→ WHAT YOU NEED TO DO: Copy exactly the lines of the data below, beginning with the line with "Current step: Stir" and ending with the line with "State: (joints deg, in". Pictures are to be omitted.

→ SOURCE DATA:
━━━━━━━━━━━━━━━━━━━━━━━━━━━━━━
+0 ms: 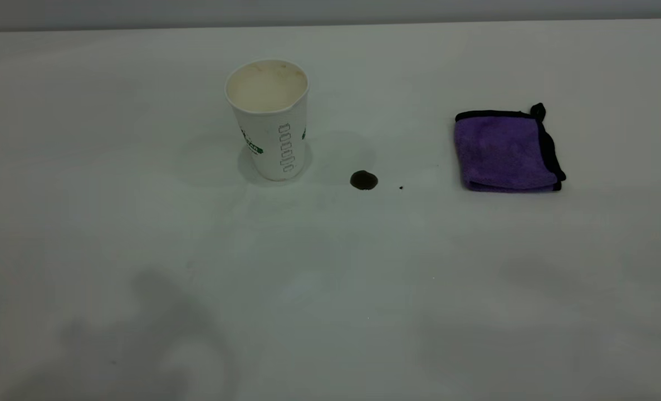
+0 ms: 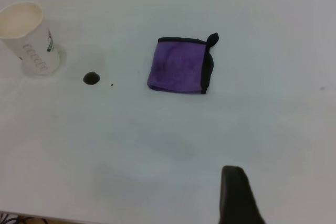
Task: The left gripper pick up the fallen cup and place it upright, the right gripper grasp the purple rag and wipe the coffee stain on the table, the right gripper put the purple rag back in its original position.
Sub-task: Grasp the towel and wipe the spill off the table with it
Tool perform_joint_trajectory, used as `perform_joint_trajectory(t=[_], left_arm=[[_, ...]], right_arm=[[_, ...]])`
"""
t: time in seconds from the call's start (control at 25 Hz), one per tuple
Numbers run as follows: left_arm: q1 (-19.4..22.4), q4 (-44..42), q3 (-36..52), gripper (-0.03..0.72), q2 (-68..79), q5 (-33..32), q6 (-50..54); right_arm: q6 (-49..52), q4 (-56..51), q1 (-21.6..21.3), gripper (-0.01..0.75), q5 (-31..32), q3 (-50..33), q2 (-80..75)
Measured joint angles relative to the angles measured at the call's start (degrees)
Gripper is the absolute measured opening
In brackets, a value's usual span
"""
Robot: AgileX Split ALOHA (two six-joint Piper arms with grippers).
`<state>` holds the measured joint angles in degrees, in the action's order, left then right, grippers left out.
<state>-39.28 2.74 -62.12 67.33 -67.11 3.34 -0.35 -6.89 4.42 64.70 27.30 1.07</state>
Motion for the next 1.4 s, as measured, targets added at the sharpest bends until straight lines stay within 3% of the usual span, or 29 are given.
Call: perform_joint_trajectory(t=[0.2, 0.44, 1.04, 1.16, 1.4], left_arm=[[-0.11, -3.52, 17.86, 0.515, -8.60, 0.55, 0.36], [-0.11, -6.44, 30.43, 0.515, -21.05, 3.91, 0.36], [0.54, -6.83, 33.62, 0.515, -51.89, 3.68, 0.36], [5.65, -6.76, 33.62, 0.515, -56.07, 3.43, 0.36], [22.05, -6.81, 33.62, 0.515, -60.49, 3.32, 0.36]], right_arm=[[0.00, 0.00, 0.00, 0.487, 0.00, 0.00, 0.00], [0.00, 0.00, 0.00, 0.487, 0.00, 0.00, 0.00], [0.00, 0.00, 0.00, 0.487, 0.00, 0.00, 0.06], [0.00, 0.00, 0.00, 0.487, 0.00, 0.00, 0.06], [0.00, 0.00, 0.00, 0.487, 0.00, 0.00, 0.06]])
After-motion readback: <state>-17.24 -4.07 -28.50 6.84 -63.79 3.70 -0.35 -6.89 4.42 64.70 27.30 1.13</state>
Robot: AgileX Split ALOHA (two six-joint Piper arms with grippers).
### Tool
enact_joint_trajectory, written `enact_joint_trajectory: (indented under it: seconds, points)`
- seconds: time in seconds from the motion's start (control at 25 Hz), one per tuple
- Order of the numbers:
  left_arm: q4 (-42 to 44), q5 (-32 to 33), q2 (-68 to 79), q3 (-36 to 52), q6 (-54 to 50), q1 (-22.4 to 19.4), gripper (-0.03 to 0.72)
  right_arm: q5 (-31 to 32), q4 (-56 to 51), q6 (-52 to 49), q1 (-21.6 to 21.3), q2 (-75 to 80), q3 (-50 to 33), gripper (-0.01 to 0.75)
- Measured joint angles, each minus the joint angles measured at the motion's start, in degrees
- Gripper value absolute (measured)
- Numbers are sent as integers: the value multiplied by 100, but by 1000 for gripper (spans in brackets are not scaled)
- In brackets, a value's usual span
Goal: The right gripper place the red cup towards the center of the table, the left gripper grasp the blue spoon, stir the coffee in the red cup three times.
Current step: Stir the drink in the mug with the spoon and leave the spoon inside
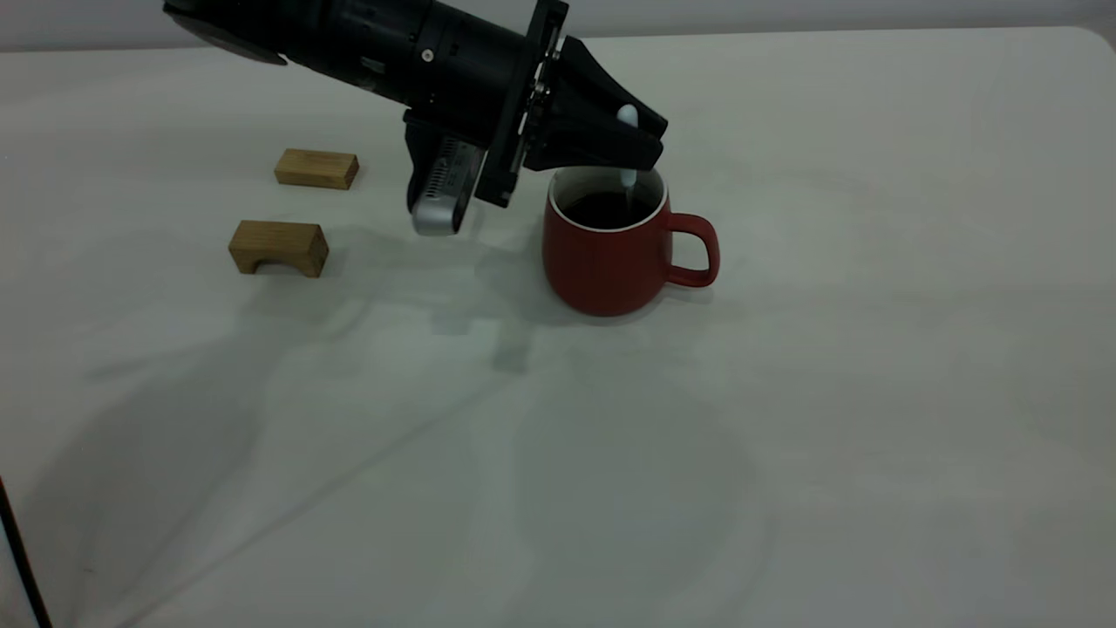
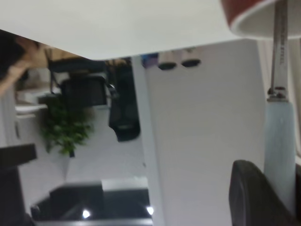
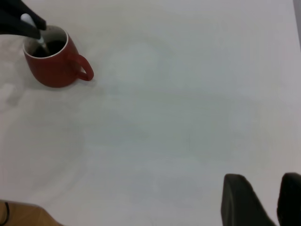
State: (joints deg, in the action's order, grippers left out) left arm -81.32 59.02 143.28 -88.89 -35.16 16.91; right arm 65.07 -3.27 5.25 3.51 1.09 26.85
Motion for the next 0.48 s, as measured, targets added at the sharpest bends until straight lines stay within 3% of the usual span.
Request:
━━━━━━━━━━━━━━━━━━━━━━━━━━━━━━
→ EXERCISE SOLUTION:
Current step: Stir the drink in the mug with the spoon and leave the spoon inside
State: (joints deg, in the action's order, grippers left out) left arm -81.32 59.02 143.28 -88.89 -35.16 16.91; right arm 65.07 -3.27 5.25 3.51 1.09 26.85

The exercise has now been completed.